**Task description**
Could you filter the records below and return each line that holds "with"?

Records for the exercise below:

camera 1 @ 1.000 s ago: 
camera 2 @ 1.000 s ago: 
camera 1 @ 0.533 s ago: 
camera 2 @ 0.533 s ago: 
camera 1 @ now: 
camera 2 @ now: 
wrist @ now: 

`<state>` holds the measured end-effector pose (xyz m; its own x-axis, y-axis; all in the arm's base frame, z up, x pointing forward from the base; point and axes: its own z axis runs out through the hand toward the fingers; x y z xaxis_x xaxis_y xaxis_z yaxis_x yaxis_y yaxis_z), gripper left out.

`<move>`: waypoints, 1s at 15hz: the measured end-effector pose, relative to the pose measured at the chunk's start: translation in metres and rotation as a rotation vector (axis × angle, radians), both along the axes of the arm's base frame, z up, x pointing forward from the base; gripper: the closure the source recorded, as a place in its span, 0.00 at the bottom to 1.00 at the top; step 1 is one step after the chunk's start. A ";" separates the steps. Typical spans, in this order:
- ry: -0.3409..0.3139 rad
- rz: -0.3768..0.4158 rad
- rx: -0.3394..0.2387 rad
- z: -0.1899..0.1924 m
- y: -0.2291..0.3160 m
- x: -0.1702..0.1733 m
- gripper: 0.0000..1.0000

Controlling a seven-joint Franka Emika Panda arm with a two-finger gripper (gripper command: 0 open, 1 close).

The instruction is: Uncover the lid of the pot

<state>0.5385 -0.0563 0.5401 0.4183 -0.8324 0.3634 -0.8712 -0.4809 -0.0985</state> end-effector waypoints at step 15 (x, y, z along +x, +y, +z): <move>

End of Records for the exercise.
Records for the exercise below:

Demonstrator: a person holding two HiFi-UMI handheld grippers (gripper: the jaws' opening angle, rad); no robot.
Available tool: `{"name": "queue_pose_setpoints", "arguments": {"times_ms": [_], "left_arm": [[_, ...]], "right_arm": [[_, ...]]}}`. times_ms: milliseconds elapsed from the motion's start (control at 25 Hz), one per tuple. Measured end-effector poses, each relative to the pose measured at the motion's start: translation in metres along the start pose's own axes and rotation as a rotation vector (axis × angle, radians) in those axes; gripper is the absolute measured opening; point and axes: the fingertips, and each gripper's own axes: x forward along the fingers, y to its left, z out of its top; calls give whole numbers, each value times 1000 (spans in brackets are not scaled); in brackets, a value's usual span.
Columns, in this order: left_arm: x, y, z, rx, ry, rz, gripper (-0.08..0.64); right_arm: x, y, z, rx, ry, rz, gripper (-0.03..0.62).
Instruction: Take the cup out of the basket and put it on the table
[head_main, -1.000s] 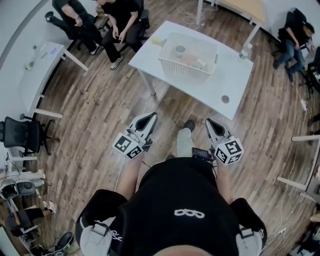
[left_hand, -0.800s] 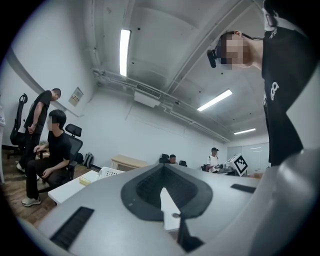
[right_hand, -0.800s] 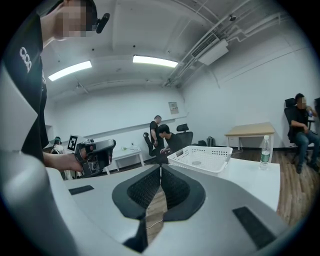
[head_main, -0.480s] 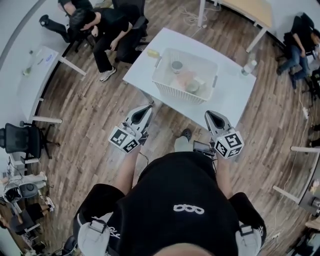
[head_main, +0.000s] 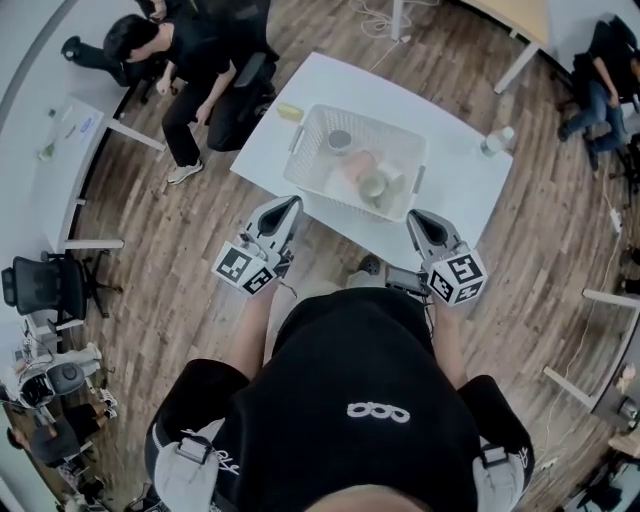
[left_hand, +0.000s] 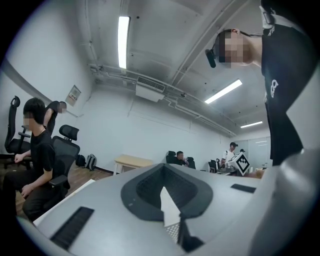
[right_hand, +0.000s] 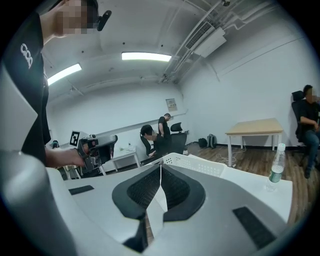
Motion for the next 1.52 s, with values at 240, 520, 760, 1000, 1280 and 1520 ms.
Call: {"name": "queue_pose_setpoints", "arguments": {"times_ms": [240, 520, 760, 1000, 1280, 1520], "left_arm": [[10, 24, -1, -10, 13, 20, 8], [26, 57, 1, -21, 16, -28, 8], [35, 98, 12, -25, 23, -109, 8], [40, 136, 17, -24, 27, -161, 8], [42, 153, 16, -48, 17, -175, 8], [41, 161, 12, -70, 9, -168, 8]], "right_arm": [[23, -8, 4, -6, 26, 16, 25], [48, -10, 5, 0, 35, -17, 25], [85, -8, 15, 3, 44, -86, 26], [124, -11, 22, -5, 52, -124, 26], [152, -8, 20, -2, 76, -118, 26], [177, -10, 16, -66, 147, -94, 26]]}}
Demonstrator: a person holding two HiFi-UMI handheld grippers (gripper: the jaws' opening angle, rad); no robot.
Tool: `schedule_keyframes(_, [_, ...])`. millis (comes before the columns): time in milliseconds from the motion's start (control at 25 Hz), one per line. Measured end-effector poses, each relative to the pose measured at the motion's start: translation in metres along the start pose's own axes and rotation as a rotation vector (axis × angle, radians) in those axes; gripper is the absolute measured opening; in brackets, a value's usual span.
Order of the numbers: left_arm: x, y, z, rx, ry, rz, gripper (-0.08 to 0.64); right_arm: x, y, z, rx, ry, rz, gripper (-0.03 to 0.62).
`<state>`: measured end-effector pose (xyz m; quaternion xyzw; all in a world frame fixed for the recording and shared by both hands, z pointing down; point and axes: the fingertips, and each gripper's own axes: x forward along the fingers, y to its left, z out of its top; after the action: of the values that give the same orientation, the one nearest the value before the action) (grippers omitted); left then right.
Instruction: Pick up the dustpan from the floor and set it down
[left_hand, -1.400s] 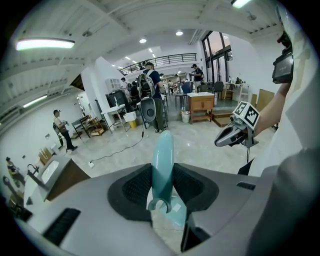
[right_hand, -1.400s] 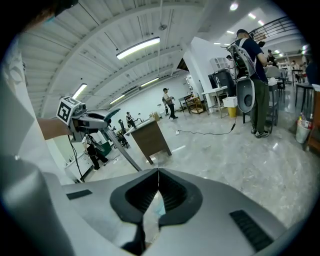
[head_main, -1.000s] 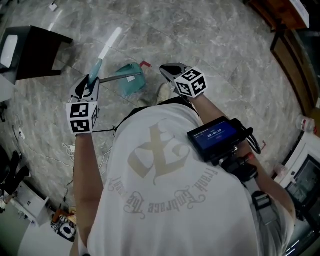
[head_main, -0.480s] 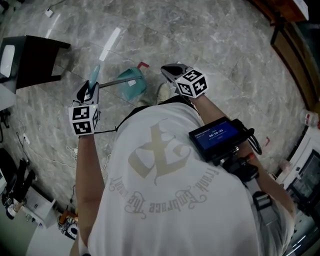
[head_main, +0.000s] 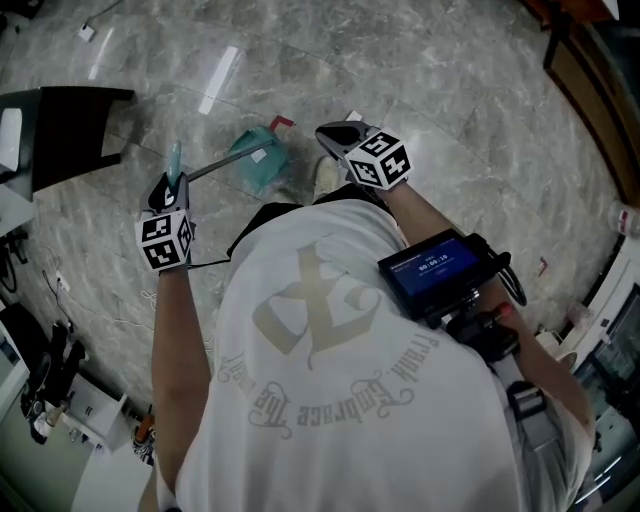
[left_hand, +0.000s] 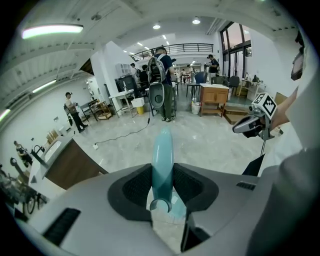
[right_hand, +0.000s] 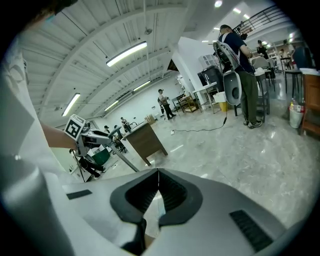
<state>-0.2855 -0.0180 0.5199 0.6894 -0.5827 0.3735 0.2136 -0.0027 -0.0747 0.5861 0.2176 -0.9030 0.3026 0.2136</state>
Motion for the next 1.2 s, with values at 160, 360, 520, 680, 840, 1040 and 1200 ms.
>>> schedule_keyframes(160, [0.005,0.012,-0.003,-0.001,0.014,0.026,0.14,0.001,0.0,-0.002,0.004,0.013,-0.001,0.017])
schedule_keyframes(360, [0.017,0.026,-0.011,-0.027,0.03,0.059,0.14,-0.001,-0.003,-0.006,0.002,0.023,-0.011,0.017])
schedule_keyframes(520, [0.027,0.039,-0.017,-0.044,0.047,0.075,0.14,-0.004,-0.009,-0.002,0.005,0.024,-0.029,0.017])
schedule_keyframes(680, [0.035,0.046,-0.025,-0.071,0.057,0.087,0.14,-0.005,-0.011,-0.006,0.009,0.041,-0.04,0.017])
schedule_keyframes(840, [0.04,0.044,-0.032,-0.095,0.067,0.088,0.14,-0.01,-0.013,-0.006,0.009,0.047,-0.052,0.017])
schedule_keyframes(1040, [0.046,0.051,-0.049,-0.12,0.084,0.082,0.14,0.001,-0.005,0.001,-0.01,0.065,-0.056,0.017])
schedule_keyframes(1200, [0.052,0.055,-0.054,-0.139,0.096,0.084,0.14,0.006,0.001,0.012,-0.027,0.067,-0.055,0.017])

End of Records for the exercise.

**Output for this task**
Controlling a seven-joint Franka Emika Panda arm with a two-finger gripper (gripper command: 0 open, 1 close).
Motion for the next 1.52 s, with values at 240, 520, 760, 1000, 1280 and 1520 ms.
Motion for the next 1.2 s, with values at 160, 360, 520, 680, 840, 1040 and 1200 ms.

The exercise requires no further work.